Pourrions-nous donc assister, en cas de victoire de Nicolas Sarkozy aux élections présidentielle puis législative à une inflexion stratégique dans les relations franco-russes ?

Certains l’espèrent, au sein du parti même de l’ancien Président. Un des grands succès de Vladimir Poutine est précisément d’avoir réussi, dans plusieurs pays d’Europe, à une reconfiguration des lignes inter- et intra- partisanes autour de sa personne et de son action. Ainsi, à l’intérieur du mouvement des Républicains, les clivages passent aussi entre les pro- et les anti-Poutine. Par son déplacement à Moscou, Nicolas Sarkozy envoie un signal à l’aile la plus conservatrice de son parti : le combat pour les valeurs chrétiennes et les valeurs traditionnelles, la lutte contre le terrorisme et les migrations illégales, la promotion d’un Etat fort et d’un patriotisme décomplexés, voilà tous les éléments que le futur candidat à l’élection présidentielle rassemble à Moscou en bénéficiant de l’aura du président russe.
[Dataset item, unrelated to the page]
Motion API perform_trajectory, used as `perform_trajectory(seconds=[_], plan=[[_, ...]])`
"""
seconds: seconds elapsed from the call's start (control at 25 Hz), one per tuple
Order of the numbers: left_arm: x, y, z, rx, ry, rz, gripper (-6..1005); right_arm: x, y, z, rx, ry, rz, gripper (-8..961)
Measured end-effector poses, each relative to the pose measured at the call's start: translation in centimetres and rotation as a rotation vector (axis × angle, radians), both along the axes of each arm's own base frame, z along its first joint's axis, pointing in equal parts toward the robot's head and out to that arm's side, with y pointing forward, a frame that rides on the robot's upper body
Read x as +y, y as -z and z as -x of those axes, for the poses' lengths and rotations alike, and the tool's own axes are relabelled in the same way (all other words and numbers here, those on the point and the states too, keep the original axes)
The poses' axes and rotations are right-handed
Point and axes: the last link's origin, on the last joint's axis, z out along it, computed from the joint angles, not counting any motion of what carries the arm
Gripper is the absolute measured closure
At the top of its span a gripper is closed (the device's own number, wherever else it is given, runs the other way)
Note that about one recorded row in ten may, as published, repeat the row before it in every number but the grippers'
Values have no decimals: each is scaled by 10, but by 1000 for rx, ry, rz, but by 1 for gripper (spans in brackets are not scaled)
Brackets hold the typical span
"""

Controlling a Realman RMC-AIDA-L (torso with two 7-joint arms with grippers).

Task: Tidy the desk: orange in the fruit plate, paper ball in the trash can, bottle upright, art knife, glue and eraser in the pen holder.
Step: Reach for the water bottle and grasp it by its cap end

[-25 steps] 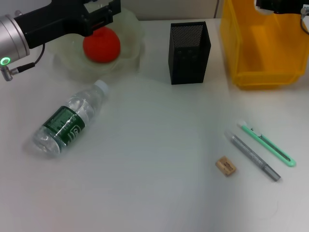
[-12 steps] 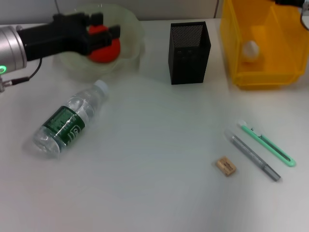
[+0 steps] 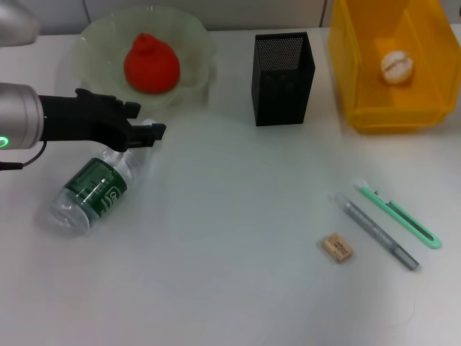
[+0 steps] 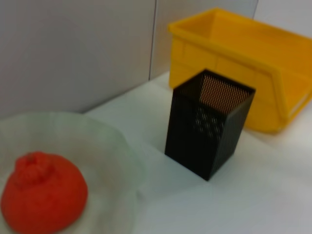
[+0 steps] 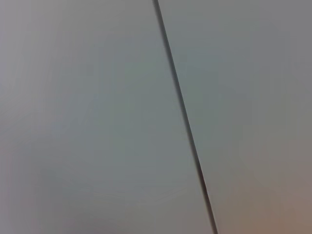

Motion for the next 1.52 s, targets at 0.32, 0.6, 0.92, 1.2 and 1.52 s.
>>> perform_trajectory(seconds=[0.32, 0.6, 0.92, 1.2, 1.52], plan=[[15, 21, -24, 95, 50, -2, 424, -8, -2, -2, 10, -21, 9, 255], [29, 39, -34, 241, 39, -1, 424, -22, -8, -21, 47, 7, -22, 257], [31, 48, -35, 335, 67, 4, 424, -30, -7, -27, 39, -4, -13, 255], [35, 63, -23, 438, 76, -11, 424, -33, -5, -29, 42, -7, -3, 255], [39, 64, -22, 442, 86, -40, 425, -37, -5, -33, 57, 1, -1, 256]])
Toutefois, plusieurs forces de rappel se manifestent dans les déclarations de Nicolas Sarkozy et dans la structuration même de l’action extérieure de la France. Ainsi, le leader français a-t-il préservé, malgré les apparences, plusieurs fils rouges de la diplomatie française de la décennie écoulée : le maintien au pouvoir de Bachar al-Assad, souhaité officiellement par les autorités russe, est, selon lui, un obstacle à la résolution politique de la crise syrienne ; en outre, il est possible et nécessaire de faire la différence, au sein de l’opposition syrienne, entre les modérés et les radicaux, contrairement aux thèses soutenues par le président russe, qui a déclaré vaine cette distinction lors de la récente réunion du club Valdaï à Sotchi en rayant l’idée d’un « terrorisme modéré ». Enfin, l’idée d’un changement de régime (le regime change néo-conservateur tant honni par le président russe) est repris comme une nécessité par l’ancien Président français.

De manière plus générale, les pierres d’achoppement entre Paris et Moscou sont loin de pouvoir être balayées d’un revers de main. Ainsi, la position de la France dans la crise ukrainienne tient à des principes que tous les pouvoirs publics français soutiennent avec constance, y compris au moment de la présidence Sarkozy : le principe d’intégrité territoriale de l’Ukraine est fondamental et interdit une reconnaissance rapide de l’intégration de la Crimée dans la Fédération russe ; le principe de souveraineté nationale est également infrangible et ne peut que conduire Paris à réclamer l’application des accords de Minsk I et II visant à rétablir progressivement le « monopole de la violence légitime » de Kiev dans le bassin du Donbass ; enfin, la sortie du régime de sanction n’est pas du seul ressort de Paris : un président français nouvellement élu ne pourra qu’en être l’avocat, pas le juge, face aux partenaires européens. D’ici 2017, il y a de toute façon fort à parier que l’effet des sanctions sur la Russie aura tant été affaibli (par les stratégies de contournements déployées par Moscou et par un retournement éventuel de la conjoncture en Russie) que réclamer leur retrait sera une position bien plus consensuel.

En somme, à Moscou, Nicolas Sarkozy se pose moins en alternative à la politique russe de François Hollande qu’il ne reprend la ligne traditionnelle des chefs de l’opposition française à l’étranger : lancer quelques formules indirectes contre l’action du chef de l’Etat français, bénéficier de l’aura de son hôte, mais reconduire en fait la ligne politique traditionnelle du pays.

On comprendra dans ces conditions qu’un réalignement franco-russe majeur n’est pas à l’ordre du jour.